Real-world data on the efficacy and safety of ibrutinib and venetoclax in patients with chronic lymphocytic leukemia, a single-center experience
Abstract
Introduction: treatment of chronic lymphocytic leukemia (CLL) continues to undergo a very dynamic development. Chemoimmunotherapy, which has been the mainstay of treatment, has been largely replaced by target molecules that are more effective and safer. Objective: retrospective analysis of our data to evaluate the results of CLL patients treated with innovative non-chemotherapeutic treatment „chemo-free". Material and methods: in the period from January 2016 to September 2021, we included 83 patients with chronic lymphocytic leukemia who were treated in our institute.
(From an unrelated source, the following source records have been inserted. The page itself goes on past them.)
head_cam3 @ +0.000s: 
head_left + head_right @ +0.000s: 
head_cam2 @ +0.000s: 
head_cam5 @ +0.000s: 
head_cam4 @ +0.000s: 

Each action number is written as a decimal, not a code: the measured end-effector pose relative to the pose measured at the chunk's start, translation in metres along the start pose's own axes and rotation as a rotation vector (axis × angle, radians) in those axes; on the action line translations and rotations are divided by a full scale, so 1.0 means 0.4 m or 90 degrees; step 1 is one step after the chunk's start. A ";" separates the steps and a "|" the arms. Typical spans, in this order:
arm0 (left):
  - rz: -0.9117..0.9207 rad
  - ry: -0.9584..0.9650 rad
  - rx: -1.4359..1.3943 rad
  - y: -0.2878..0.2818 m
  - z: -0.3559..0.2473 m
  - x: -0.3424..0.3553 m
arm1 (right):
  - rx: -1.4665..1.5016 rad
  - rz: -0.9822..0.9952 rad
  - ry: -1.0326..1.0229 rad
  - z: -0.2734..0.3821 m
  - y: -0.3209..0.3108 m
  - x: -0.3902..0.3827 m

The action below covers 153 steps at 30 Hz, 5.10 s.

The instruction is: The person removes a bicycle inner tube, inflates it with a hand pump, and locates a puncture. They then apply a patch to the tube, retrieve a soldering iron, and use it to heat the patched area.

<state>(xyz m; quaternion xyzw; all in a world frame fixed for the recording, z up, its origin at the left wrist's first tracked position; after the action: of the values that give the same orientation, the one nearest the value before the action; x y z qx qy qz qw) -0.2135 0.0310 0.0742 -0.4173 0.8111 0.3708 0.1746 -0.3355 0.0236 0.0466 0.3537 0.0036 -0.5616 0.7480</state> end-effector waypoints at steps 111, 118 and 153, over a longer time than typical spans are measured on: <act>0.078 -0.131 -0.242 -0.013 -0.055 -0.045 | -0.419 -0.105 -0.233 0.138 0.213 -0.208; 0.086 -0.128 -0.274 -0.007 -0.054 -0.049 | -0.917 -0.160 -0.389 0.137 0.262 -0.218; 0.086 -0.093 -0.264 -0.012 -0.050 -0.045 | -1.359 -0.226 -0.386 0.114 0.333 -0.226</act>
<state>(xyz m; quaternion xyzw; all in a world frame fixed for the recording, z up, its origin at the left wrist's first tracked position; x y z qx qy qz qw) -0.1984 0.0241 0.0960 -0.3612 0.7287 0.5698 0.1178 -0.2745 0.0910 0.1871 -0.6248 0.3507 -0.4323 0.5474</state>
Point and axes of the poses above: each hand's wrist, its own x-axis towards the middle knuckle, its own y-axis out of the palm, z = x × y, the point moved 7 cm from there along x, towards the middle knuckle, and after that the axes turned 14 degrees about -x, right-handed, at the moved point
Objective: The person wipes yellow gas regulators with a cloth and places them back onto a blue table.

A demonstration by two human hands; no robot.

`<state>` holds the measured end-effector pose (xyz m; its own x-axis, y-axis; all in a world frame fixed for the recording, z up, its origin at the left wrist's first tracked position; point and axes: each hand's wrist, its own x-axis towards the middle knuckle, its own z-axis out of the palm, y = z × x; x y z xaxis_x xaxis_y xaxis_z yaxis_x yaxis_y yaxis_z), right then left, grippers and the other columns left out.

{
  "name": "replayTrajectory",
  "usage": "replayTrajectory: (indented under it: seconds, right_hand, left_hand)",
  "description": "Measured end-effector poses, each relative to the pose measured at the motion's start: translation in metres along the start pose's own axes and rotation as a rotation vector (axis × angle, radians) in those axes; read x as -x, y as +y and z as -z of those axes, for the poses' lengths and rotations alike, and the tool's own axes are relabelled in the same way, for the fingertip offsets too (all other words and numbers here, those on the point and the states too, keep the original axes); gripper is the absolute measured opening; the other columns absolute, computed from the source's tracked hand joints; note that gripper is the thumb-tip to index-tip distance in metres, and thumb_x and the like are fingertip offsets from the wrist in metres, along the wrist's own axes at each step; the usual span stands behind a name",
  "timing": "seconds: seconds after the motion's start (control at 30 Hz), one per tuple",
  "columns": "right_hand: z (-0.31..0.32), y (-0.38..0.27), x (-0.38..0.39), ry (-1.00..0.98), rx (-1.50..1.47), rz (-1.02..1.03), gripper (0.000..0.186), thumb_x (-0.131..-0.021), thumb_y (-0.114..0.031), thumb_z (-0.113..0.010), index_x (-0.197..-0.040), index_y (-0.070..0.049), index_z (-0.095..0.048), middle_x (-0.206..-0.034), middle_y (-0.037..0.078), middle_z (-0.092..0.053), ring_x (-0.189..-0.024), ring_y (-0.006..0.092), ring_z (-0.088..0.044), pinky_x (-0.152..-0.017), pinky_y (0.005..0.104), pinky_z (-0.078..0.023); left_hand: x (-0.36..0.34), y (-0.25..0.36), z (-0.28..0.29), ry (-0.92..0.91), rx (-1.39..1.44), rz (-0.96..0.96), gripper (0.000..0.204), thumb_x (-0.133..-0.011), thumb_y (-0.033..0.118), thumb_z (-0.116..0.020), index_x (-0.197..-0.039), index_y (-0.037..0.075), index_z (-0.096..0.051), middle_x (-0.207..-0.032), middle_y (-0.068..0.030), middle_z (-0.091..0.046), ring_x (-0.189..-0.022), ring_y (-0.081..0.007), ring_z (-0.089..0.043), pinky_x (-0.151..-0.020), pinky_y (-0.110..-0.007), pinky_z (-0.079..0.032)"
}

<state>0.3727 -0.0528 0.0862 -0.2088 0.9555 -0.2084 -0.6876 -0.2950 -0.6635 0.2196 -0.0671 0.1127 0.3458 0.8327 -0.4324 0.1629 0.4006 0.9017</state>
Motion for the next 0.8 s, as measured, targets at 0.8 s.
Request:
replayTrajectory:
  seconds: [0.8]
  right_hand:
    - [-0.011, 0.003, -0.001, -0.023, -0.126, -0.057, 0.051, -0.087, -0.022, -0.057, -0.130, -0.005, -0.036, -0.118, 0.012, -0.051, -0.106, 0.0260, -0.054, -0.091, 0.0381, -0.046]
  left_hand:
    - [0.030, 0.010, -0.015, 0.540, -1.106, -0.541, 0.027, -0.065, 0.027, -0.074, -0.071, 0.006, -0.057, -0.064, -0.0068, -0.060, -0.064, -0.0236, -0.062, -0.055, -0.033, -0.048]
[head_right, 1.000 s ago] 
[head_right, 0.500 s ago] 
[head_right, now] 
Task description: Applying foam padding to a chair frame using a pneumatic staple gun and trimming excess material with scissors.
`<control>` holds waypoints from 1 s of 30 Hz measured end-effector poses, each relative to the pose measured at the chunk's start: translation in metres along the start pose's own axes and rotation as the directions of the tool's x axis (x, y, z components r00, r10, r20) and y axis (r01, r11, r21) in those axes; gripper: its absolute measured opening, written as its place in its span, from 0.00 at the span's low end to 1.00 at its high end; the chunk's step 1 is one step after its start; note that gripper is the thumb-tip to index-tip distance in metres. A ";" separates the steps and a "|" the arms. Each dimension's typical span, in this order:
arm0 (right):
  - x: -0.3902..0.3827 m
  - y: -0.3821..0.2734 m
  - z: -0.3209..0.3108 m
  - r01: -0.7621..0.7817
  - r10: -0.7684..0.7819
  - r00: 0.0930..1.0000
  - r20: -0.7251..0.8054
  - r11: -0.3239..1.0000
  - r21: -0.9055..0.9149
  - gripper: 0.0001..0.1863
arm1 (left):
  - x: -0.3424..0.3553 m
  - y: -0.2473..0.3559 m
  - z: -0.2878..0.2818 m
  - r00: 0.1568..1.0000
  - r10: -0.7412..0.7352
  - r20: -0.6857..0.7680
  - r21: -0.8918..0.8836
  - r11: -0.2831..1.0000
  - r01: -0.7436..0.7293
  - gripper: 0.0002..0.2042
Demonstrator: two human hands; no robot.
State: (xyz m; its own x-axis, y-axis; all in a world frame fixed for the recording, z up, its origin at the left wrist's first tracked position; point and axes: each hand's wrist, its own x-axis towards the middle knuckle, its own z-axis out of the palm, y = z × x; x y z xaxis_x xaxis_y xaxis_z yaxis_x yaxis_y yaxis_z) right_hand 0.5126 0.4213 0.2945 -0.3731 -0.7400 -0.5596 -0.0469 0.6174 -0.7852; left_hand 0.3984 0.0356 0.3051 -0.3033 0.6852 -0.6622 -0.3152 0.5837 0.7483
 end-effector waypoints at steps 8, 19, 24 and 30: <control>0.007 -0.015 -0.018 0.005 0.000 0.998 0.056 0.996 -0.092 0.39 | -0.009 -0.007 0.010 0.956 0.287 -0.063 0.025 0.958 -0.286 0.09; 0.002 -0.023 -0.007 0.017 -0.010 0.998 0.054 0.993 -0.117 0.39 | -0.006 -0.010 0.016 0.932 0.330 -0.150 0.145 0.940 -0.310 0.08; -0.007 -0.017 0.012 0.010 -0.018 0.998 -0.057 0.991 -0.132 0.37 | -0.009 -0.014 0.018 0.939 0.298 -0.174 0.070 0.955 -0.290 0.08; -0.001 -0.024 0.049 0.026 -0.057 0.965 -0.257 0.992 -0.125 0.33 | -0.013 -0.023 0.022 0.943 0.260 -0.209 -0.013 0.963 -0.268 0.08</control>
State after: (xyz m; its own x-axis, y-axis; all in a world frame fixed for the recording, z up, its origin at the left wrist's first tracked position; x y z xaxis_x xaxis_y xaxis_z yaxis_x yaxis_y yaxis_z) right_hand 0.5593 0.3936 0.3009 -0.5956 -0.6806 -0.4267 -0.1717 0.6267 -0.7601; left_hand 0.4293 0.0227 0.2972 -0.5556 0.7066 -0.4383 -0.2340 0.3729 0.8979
A total of 63 patients received ibrutinib (15.8% in the first line) and 20 patients received venetoclax +/- rituximab (84% in monotherapy and 5% in the first line). The median age was 64 years (range 39-81 years). Each group had a median of the two previous therapies (range 1 to 6). The median follow-up was 31 months for ibrutinib and 23 months for venetoclax. Results: the majority of patients responded to treatment with an overall response rate (ORR) of 92% for ibrutinib and 90% for venetoclax. The rate of complete remission was higher with venetoclax (relative risk - RR = 2,02. 95% CI: 1,16 - 3.5, p = 0,012). The 3-year progression-free survival (PFS) and overall survival (OS) were 82% and 83% for ibrutinib, 80% and 80% for venetoclax respectively. Patients treated in the first line had better outcome (OS). The side effects were mostly mild or moderate. Conclusion: in our study, we demonstrated that the new molecules ibrutinib and venetoclax provide comparable results in patients with CLL treated outside of the clinical trial.
Key words: chronic lymphocytic leukemia, ibrutinib, venetoclax, efficacy and safety.